# Exercise brief:
Every line below that has "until" in it should be copied.

# Materials provided:

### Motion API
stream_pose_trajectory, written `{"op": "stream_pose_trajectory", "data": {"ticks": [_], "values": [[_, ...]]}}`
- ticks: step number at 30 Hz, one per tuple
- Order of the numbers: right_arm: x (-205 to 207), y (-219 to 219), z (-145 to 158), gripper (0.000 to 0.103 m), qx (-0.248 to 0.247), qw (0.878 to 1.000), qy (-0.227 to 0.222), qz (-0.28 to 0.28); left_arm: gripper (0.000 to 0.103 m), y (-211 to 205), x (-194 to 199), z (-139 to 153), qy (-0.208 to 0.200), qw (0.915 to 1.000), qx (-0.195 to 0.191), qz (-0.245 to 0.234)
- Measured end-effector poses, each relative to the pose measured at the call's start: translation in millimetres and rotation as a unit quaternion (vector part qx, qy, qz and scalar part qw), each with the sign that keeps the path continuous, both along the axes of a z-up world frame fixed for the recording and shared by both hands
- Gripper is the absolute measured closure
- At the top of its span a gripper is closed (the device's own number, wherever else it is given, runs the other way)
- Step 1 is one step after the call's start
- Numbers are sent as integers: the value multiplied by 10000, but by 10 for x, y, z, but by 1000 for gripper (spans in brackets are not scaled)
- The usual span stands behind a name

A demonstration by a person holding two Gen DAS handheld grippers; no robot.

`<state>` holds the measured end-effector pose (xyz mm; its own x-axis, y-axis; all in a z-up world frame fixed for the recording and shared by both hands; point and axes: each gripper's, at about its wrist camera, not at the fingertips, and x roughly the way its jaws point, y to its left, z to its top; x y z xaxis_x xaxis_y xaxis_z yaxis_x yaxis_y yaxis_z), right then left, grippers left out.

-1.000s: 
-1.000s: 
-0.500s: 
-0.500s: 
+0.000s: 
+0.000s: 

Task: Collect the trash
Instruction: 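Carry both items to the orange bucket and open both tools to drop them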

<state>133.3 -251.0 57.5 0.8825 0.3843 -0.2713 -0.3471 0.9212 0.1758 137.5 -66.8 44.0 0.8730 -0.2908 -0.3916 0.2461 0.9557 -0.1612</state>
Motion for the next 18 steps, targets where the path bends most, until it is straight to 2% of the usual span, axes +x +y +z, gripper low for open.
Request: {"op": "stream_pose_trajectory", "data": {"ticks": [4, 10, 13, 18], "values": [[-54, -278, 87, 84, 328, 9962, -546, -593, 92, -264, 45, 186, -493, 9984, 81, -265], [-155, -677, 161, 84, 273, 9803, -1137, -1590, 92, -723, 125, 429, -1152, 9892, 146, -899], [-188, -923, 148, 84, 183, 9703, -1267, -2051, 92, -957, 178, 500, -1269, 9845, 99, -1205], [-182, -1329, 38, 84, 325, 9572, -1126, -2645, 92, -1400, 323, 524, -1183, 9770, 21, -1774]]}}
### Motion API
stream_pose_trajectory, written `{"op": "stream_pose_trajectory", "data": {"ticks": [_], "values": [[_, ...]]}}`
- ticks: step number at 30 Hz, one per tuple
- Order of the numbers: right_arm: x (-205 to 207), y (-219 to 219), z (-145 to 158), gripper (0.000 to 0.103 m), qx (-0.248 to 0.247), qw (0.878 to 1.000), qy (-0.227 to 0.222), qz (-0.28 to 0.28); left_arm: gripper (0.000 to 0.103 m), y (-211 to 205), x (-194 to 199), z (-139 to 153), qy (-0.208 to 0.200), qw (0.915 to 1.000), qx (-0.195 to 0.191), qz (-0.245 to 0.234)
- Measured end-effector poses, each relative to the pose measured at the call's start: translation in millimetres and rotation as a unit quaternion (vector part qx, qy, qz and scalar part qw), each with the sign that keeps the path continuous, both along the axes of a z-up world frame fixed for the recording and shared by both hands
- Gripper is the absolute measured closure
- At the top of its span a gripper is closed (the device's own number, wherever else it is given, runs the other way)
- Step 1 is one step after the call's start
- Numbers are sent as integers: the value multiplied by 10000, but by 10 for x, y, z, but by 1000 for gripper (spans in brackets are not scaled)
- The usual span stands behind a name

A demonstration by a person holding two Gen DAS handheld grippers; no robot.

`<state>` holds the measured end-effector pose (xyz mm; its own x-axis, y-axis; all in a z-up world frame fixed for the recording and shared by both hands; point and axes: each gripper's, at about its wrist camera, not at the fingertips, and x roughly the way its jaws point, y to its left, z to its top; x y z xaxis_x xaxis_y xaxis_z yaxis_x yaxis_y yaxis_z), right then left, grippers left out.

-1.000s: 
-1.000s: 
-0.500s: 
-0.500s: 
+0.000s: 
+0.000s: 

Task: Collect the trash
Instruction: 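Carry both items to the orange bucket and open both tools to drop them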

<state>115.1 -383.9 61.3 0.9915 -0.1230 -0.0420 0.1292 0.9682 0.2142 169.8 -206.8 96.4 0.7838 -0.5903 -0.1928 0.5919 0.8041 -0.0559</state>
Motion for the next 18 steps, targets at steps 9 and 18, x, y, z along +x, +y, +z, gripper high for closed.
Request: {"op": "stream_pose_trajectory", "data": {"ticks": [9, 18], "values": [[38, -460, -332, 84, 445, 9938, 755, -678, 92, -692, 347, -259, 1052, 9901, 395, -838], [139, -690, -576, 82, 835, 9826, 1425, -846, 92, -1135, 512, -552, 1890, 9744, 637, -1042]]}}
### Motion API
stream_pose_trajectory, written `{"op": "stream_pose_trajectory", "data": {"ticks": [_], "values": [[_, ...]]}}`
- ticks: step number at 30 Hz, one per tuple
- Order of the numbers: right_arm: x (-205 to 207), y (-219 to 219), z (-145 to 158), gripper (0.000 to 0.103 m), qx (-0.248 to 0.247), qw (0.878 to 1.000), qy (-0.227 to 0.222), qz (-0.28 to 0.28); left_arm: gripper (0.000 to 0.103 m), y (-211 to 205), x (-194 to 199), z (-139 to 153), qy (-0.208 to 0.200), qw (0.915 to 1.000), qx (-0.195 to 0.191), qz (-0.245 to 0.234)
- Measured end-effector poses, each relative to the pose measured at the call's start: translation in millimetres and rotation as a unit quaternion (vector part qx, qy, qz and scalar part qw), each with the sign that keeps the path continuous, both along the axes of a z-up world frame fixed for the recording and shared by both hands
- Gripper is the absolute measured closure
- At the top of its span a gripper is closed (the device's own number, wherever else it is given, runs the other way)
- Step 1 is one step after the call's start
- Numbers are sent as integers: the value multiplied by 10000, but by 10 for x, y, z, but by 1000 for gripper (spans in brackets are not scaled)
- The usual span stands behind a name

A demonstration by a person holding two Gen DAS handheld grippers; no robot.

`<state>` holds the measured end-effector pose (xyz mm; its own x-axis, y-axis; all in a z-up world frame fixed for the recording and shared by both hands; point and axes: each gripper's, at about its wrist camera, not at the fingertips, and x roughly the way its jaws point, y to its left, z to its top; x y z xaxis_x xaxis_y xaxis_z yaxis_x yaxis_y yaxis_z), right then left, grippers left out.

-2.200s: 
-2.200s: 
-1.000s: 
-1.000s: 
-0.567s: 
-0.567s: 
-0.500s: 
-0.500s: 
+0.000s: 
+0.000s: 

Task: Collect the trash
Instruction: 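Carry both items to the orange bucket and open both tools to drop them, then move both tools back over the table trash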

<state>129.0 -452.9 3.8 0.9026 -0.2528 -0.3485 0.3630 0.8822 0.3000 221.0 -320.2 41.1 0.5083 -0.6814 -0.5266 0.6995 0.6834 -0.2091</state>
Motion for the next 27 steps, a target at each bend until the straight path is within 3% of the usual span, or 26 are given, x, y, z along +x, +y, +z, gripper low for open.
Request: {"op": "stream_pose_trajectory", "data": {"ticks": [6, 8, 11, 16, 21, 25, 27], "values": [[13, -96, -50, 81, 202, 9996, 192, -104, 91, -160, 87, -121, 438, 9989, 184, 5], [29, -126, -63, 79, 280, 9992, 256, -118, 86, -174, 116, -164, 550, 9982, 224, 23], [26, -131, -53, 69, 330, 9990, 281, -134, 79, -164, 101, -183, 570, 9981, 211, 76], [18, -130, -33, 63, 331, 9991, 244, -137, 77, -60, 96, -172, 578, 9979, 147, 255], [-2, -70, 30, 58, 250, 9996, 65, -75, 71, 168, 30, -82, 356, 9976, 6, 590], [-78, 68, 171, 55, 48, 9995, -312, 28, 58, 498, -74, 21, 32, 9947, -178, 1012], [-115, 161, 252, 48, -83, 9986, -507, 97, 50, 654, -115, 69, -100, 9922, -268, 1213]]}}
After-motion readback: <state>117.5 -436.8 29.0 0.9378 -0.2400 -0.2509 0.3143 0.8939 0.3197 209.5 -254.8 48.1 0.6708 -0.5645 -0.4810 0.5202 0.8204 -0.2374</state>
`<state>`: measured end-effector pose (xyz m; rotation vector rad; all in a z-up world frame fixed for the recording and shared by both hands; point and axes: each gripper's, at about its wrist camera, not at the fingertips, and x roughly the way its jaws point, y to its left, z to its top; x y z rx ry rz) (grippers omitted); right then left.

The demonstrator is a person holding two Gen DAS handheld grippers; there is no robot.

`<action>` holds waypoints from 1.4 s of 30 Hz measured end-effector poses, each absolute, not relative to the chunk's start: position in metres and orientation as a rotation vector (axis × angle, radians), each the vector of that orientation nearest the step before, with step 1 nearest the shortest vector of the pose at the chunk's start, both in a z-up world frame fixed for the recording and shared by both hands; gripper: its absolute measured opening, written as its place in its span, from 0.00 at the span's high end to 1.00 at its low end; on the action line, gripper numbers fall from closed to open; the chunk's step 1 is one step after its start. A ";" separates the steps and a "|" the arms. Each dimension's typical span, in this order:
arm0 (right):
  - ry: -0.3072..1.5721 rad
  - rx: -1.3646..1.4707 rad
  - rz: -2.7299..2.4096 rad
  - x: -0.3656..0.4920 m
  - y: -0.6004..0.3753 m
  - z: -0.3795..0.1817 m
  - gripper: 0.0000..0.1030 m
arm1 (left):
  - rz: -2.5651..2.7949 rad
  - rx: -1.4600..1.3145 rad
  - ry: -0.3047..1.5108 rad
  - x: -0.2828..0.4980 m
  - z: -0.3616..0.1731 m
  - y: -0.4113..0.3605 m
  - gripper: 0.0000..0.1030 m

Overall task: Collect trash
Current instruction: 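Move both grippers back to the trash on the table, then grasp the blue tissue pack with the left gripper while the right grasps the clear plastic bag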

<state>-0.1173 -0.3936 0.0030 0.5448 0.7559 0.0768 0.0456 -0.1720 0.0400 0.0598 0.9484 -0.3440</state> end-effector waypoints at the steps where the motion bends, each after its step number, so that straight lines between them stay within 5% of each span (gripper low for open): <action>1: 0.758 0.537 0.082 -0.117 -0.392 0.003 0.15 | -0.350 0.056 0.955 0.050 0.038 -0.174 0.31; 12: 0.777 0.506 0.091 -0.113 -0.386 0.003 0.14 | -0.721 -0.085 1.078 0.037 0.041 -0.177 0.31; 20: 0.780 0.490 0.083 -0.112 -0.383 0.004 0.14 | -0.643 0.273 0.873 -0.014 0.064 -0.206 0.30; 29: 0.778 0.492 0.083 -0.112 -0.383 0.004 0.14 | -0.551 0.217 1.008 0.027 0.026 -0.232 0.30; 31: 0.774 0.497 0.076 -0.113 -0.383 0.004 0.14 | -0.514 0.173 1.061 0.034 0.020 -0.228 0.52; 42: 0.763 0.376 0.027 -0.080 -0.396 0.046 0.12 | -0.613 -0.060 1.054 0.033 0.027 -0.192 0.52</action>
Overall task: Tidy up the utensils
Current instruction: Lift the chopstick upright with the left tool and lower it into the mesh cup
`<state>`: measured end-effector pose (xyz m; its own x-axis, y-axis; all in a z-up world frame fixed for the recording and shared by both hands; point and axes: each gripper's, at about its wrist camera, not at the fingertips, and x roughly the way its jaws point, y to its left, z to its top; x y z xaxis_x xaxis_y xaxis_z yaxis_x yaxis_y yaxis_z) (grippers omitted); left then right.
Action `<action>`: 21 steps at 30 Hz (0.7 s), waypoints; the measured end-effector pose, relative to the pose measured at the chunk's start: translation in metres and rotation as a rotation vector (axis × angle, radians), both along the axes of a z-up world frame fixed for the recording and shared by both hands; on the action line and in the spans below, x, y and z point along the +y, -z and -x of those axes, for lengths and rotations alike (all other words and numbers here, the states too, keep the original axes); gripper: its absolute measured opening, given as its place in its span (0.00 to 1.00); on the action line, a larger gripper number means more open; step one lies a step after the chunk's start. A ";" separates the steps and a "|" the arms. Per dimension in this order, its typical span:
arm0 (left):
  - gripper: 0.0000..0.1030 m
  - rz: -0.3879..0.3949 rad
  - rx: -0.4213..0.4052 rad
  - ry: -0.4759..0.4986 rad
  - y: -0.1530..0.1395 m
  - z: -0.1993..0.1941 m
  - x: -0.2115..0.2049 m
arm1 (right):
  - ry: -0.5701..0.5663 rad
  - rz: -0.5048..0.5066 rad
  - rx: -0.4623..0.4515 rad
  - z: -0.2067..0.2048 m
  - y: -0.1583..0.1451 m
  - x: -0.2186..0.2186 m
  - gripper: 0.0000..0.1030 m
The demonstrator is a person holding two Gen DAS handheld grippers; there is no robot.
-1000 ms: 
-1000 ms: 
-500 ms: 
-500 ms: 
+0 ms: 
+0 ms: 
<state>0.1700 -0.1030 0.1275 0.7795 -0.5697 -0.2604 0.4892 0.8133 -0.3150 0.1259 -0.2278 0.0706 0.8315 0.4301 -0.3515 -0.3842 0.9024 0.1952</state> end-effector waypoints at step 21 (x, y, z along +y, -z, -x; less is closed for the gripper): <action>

# Answer to the problem:
Motion for the next 18 steps, targets where the path bends most, until it is straight to 2% of the usual span, axes +x +y +z, gripper low for open.
Motion for the next 27 steps, a target at each bend until the straight path is within 3% of the usual span, or 26 are given, x, y, z along +x, +y, +z, gripper low for open.

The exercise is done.